• _Try it_: Write out the entire listing below exactly, with the pictures left out.

• _Supplied material_:
^^^^^^^^

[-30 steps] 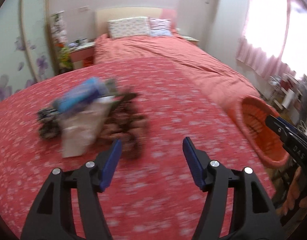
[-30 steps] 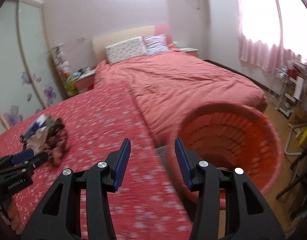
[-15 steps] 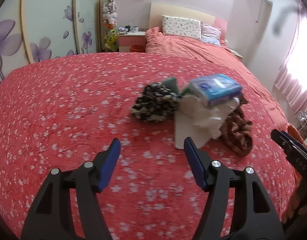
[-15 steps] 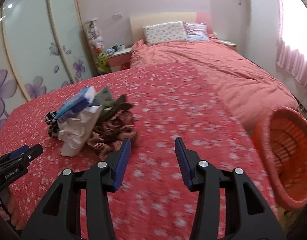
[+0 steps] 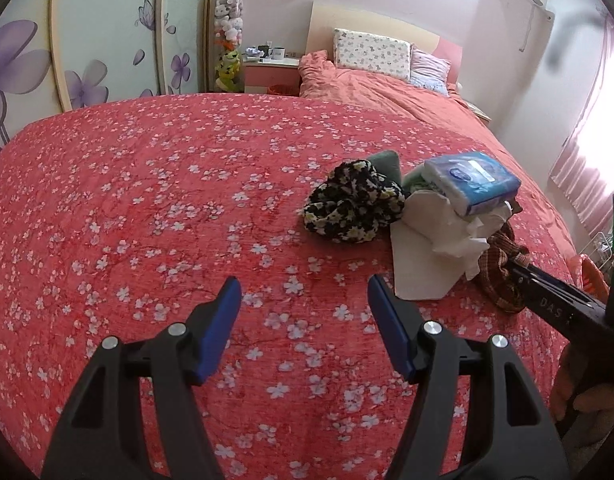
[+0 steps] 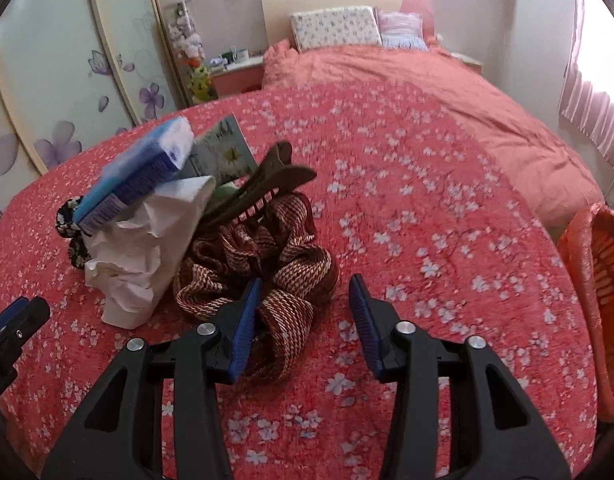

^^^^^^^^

• _Exercise output_:
[-30 steps] 
[-30 steps] 
[-15 steps] 
[-15 steps] 
[+0 steps] 
[+0 steps] 

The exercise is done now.